Source data
--- --- ---
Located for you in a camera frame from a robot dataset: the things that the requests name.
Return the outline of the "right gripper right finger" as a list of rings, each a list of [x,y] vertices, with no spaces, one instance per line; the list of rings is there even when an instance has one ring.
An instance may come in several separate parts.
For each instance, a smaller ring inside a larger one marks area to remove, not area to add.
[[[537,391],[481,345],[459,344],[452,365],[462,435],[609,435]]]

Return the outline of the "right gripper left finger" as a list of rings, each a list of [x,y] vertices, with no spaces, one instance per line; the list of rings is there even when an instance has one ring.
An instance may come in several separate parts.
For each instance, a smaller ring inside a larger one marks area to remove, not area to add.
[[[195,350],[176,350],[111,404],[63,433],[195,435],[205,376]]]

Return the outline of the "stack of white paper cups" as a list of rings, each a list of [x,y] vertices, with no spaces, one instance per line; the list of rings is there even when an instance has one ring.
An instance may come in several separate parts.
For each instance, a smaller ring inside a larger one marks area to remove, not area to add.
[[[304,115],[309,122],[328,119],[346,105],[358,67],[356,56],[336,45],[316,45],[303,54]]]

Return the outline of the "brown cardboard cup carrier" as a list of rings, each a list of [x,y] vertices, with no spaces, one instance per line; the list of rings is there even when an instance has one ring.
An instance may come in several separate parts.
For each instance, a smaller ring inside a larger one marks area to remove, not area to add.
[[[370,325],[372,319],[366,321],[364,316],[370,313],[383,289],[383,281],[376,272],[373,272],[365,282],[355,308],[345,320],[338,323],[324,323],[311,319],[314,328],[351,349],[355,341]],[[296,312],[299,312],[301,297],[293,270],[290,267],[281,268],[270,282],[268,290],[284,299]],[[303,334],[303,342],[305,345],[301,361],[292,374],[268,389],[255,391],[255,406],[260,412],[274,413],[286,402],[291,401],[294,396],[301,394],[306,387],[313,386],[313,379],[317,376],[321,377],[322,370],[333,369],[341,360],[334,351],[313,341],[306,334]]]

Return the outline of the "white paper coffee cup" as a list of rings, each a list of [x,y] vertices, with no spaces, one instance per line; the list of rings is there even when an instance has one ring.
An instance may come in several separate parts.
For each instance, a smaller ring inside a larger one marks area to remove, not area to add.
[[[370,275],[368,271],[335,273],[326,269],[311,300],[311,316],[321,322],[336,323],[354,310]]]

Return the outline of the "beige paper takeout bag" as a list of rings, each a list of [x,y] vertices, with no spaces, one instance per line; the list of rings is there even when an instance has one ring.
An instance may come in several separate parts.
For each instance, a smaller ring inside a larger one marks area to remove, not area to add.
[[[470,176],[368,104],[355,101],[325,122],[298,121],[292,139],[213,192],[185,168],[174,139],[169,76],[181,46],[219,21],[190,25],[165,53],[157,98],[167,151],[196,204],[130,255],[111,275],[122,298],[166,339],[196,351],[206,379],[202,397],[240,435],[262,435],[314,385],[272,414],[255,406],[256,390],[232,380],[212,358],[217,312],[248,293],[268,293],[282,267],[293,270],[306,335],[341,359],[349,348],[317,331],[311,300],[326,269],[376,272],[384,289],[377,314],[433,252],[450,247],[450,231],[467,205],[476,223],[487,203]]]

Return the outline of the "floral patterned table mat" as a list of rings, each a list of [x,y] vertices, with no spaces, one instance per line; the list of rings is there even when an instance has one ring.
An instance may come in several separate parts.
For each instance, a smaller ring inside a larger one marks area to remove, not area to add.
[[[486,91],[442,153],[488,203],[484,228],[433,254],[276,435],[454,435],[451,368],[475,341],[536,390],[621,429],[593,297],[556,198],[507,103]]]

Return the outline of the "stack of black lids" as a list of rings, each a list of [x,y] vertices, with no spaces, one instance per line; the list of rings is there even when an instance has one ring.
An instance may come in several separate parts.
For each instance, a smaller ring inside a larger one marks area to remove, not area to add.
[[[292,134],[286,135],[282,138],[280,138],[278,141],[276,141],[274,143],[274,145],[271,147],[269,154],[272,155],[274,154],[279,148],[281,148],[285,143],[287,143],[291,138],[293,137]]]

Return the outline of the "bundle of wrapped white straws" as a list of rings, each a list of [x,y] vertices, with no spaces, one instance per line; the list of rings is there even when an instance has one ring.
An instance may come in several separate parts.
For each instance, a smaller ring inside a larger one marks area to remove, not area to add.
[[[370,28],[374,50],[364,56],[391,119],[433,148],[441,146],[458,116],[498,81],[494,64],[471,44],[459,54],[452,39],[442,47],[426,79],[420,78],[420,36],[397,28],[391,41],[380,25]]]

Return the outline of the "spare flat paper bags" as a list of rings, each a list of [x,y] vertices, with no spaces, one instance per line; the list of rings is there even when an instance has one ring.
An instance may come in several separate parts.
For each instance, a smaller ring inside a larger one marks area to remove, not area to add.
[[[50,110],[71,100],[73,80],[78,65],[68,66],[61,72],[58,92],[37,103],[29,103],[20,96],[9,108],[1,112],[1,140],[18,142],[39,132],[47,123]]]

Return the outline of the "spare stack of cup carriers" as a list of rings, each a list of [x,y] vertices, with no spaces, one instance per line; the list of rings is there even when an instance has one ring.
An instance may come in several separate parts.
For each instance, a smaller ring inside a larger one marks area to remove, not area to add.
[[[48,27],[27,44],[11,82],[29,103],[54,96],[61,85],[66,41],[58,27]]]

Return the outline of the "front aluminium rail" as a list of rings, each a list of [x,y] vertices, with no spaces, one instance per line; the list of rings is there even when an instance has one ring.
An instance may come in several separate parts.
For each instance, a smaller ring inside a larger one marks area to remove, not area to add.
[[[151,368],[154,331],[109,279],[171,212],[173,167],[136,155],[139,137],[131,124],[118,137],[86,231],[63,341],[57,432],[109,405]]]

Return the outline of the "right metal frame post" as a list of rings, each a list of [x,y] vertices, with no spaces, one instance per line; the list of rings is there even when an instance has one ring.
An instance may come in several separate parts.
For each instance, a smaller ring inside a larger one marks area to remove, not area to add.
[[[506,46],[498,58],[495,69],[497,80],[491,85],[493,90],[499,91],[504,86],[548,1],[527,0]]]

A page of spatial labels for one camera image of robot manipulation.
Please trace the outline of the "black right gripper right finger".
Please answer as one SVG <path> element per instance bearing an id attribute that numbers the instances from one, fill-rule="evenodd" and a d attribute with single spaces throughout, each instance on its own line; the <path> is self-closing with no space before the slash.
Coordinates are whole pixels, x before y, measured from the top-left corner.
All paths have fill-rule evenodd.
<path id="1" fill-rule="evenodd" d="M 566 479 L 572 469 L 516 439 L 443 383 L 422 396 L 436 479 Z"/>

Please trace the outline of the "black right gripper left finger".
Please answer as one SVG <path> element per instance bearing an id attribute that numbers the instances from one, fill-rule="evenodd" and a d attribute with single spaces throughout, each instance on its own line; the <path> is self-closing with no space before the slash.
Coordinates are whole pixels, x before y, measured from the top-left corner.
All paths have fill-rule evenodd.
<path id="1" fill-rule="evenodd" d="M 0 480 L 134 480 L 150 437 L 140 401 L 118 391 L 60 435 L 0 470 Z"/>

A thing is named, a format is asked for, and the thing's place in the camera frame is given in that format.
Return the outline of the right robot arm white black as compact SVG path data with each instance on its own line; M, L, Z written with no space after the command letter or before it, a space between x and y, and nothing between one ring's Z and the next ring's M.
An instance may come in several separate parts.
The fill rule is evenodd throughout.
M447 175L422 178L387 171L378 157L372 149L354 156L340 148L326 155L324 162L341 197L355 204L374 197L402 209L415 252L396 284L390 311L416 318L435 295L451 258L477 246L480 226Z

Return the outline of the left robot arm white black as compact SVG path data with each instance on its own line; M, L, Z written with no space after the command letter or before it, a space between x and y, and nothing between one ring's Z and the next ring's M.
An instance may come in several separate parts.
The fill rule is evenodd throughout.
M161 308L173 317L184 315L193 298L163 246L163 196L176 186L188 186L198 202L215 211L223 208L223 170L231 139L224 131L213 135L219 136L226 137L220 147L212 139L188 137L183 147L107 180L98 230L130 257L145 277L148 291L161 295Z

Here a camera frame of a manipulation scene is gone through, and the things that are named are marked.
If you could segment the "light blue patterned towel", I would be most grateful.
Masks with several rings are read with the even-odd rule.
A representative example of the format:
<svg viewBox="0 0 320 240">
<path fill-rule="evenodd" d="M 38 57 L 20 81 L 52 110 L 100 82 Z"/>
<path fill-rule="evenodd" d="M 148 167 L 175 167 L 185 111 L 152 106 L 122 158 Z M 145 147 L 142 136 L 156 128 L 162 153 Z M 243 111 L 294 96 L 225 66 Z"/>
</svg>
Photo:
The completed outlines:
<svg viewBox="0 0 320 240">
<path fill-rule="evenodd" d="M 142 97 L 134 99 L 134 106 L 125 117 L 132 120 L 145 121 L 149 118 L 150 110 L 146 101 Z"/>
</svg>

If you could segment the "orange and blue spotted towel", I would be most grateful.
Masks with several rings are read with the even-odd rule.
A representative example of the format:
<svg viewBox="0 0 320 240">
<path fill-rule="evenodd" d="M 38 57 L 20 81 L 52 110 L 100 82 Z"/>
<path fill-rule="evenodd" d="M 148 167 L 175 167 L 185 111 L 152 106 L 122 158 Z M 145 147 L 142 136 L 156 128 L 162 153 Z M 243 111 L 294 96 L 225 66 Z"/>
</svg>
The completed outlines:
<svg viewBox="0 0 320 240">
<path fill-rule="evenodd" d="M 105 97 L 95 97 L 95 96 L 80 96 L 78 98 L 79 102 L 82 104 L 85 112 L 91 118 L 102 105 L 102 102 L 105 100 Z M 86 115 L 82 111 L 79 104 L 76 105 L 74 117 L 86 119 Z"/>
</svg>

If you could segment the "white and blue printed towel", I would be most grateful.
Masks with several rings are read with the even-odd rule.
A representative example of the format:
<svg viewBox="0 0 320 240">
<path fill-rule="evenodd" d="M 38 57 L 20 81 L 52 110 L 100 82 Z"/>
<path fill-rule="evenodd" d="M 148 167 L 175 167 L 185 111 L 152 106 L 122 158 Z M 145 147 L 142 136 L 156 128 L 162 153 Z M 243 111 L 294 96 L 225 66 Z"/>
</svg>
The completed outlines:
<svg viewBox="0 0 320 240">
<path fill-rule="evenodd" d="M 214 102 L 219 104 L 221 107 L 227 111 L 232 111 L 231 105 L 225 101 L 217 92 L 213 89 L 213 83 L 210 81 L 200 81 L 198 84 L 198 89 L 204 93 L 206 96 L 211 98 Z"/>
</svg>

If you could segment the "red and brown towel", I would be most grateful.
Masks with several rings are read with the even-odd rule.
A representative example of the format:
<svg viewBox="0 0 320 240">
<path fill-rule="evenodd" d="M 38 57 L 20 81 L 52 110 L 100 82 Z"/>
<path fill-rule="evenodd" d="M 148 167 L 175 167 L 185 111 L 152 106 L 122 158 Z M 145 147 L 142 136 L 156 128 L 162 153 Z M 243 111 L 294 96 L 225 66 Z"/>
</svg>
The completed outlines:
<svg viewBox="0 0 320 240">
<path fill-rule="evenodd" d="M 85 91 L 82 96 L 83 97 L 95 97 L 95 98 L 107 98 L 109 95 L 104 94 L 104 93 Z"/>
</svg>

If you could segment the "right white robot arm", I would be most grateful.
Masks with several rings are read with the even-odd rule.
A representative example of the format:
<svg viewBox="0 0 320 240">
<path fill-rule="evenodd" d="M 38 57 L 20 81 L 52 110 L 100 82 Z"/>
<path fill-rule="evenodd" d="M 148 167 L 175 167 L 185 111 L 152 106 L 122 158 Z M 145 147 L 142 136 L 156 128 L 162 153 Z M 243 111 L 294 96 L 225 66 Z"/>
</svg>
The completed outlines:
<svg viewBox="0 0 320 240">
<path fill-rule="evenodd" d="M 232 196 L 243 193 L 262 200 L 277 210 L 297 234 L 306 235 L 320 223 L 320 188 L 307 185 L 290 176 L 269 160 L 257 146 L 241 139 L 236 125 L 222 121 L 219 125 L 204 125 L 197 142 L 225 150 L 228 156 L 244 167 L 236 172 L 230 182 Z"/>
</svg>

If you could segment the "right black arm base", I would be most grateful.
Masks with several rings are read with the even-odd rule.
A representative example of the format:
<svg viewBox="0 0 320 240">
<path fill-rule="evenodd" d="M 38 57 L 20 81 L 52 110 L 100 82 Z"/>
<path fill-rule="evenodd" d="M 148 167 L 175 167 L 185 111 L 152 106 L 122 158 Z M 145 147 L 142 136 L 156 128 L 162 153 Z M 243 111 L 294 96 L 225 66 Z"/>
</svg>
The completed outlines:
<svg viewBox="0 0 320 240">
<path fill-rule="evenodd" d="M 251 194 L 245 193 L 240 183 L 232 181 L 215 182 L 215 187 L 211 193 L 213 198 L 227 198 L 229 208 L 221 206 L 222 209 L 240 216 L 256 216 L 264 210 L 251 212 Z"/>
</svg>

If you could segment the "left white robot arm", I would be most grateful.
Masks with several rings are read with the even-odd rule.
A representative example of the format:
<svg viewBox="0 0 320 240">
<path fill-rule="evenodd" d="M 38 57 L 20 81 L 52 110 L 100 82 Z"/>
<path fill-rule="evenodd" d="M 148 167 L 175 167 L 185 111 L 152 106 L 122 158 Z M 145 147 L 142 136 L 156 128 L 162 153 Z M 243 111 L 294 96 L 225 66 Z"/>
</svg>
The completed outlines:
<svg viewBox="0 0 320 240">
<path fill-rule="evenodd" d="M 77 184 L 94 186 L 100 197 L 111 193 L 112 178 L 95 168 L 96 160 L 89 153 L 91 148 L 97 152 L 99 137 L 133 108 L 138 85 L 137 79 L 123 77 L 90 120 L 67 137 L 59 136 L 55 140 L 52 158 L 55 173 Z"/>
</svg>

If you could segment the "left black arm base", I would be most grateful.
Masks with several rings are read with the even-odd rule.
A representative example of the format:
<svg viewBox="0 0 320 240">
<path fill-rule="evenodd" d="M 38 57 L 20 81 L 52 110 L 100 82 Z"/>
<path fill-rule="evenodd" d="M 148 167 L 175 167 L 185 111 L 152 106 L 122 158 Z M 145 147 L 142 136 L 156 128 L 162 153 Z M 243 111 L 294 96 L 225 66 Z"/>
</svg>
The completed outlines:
--- --- ---
Task statement: Collect each line above holding the string "brown".

Exercise answer:
Return the outline of the "brown cardboard cup carrier" as a list of rings, each a list of [x,y] vertices, with no spaces, one instance per line; the list of rings is there even when an instance has one ring.
If you could segment the "red and brown towel", I would be most grateful.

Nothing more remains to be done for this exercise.